In a news conference on Wednesday, Fed Chair Jerome Powell also indicated a long road to “maximum employment” and said the central bank was limited in its capacity to address some of the gaps around wage growth and workforce participation.

“The bulls basically wanted more long term bond buying (and) the fact that the Fed failed to provide that additional upside, investors are a bit more bearish today,” said Mike Bailey, director of research at FBB Capital Partners in Bethesda, Maryland.

The S&P 500 <.SPX> sold off after Powell’s remarks, with the technology sector <.SPLRCT>, which had been recovering from a rout earlier in September, tumbling 1.6%.

A broader slump in tech-related stocks halted a five-month rally in the benchmark index this month and pushed the Nasdaq into correction.

At 8:35 a.m. ET, Dow e-minis <1YMcv1> were down 320 points, or 1.14%. S&P 500 e-minis <EScv1> were down 52.25 points, or 1.55% and Nasdaq 100 e-minis <NQcv1> were down 263.5 points, or 2.34%.
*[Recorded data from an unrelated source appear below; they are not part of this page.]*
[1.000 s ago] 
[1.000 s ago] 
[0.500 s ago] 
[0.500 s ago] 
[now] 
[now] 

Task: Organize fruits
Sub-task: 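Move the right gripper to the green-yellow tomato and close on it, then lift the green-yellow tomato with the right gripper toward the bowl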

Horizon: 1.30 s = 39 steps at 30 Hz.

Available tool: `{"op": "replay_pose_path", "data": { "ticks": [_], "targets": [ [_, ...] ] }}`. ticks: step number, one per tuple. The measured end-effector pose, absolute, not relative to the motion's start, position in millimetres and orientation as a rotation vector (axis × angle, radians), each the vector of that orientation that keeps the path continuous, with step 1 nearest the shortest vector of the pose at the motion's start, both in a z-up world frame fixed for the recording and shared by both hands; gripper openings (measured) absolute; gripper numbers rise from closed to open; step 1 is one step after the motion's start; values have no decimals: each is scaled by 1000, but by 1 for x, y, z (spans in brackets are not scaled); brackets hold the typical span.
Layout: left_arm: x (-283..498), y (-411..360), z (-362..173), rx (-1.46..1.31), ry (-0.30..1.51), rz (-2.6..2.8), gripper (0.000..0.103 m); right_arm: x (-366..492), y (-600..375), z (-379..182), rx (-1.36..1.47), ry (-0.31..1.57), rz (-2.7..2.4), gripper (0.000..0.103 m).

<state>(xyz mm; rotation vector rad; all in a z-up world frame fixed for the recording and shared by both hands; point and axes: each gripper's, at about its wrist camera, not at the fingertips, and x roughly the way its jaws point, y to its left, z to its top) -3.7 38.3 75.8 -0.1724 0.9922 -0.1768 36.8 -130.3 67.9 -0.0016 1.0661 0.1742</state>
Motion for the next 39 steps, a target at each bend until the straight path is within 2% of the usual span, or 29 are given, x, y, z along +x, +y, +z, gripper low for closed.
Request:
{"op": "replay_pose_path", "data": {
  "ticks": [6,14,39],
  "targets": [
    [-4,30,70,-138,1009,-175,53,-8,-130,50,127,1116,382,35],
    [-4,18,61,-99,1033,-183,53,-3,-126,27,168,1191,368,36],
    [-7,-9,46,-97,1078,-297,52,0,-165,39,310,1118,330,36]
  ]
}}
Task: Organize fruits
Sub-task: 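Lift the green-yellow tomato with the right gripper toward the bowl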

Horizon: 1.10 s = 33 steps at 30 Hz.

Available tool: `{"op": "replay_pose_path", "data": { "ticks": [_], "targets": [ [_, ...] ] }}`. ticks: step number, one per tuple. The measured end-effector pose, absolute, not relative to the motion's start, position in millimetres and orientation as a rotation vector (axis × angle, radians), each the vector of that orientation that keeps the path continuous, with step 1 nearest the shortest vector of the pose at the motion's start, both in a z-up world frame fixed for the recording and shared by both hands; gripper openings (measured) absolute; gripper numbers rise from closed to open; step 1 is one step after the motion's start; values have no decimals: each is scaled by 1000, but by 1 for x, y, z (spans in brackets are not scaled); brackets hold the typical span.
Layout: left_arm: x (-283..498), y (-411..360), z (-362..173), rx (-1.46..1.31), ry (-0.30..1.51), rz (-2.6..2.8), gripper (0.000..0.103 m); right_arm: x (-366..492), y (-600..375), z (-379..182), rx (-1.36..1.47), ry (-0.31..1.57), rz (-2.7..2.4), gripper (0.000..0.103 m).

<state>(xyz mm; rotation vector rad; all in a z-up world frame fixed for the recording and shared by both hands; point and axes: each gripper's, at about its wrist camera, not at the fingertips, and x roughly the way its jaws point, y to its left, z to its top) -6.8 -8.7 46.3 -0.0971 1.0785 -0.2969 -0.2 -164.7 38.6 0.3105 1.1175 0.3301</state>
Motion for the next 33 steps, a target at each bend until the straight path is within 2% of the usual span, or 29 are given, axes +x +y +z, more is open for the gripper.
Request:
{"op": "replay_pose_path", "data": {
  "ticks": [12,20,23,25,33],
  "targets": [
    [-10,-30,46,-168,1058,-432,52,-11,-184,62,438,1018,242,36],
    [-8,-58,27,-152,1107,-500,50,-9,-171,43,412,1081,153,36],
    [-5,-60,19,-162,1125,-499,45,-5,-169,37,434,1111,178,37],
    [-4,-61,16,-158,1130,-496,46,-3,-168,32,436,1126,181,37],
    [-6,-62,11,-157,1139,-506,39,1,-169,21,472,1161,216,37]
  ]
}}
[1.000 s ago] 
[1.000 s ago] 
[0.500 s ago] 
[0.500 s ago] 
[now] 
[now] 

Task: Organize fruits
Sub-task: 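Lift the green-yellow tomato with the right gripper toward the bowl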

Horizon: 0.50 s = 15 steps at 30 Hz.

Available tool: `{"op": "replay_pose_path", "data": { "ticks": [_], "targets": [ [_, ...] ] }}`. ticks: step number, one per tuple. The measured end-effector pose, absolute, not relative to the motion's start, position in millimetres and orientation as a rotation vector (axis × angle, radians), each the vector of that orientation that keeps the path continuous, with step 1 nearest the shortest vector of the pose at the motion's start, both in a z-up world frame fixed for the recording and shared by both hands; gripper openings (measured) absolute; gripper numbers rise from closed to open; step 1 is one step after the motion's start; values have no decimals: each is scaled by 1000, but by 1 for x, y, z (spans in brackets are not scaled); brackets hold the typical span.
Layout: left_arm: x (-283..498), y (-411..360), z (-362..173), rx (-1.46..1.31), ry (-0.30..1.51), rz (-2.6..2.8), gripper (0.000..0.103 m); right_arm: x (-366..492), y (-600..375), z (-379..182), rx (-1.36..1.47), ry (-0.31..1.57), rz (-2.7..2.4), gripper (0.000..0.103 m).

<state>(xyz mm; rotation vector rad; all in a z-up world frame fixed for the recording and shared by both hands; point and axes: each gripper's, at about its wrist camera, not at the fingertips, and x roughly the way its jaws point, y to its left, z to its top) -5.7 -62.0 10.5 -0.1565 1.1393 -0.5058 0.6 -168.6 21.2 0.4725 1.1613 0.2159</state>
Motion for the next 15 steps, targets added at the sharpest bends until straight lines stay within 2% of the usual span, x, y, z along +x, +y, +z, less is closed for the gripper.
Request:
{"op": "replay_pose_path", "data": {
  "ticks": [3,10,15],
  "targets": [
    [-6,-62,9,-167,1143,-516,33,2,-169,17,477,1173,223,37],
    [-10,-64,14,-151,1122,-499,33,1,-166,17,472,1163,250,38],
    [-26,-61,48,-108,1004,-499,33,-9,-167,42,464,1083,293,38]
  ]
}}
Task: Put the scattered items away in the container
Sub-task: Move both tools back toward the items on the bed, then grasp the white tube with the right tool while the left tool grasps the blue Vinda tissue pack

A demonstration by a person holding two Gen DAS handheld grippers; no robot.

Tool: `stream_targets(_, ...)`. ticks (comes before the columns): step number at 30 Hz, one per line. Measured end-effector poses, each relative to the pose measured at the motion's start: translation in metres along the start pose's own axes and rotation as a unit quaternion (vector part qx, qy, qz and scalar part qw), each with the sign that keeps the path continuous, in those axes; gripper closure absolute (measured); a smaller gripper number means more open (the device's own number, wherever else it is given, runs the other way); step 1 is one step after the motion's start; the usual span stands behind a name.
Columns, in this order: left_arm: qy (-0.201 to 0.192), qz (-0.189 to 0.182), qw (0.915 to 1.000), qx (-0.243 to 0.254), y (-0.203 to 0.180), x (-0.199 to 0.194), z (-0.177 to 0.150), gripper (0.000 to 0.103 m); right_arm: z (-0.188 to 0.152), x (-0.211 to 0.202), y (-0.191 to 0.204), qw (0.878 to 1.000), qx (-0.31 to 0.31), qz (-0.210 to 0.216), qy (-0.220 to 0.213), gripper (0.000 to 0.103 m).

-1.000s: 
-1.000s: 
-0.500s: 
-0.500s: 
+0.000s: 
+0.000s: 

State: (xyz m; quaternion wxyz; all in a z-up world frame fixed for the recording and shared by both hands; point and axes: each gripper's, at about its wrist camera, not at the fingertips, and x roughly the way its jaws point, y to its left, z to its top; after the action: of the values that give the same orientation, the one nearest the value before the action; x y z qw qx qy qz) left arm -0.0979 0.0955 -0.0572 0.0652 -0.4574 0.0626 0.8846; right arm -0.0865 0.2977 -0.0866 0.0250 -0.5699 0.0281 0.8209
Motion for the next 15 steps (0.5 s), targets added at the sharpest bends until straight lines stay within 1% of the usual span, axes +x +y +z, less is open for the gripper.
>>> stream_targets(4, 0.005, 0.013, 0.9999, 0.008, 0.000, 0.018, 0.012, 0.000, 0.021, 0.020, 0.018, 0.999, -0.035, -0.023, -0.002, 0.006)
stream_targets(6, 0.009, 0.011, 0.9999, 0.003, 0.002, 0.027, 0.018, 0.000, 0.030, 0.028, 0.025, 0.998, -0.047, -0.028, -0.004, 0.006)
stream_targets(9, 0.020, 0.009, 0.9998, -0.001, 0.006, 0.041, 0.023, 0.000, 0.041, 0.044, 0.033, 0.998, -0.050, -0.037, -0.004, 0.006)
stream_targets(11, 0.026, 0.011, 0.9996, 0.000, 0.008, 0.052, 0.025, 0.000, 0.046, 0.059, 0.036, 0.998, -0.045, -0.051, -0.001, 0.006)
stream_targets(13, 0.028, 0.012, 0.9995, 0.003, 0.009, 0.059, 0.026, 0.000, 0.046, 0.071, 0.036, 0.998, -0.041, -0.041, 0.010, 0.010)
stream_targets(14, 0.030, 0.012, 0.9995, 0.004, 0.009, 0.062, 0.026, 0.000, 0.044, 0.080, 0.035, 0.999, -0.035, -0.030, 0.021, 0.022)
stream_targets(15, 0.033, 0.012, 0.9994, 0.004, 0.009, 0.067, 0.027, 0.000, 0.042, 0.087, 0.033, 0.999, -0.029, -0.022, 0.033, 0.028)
The big U.S. banks including Goldman Sachs Group Inc <GS.N>, Bank of America Corp <BAC.N>, Citigroup Inc <C.N> and Wells Fargo & Co <WFC.N> fell 1% in premarket trading.

Carnival Corp <CCL.N> dropped 3.2% after its British cruiseline P&O Cruises extended a cancellation in sailings until early 2021. Other cruise operators such as Royal Caribbean Cruises <RCL.N> and Norwegian Cruise Line Holdings Ltd <NCLH.N> shed more than 2%.

German biotech firm BioNTech SE <BNTX.O> rose 2.1% as it said it was buying a production site from Swiss drugs giant Novartis <NOVN.S> to boost output of its potential coronavirus vaccine by several million doses.